Problem: One number, and no other words, should make up the answer: how many lines of the listing contain the string "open".

Dataset section:
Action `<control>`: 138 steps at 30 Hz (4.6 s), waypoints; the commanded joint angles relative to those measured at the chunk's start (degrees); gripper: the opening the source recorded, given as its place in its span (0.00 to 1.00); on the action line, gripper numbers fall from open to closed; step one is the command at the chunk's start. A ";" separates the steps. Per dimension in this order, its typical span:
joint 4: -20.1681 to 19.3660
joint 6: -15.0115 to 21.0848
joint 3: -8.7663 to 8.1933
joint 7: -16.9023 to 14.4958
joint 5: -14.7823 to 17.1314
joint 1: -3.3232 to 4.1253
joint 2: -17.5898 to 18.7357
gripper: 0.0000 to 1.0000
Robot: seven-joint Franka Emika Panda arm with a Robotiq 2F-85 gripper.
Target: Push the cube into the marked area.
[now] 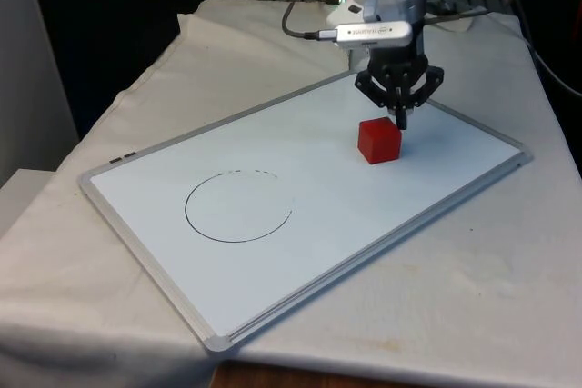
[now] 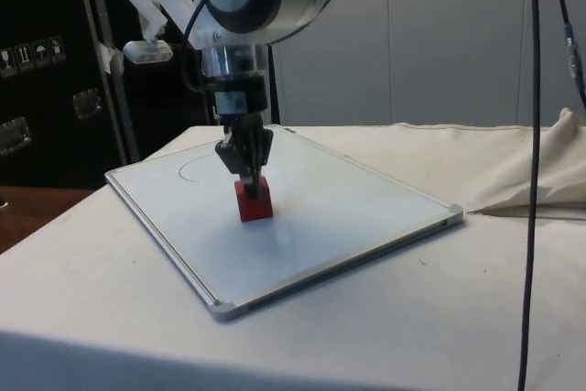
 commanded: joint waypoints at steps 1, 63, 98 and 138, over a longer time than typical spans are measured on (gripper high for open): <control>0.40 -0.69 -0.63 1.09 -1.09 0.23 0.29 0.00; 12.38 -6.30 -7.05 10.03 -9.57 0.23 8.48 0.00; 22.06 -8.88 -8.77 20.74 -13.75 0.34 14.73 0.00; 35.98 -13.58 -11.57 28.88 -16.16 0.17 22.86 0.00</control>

Exercise response: 2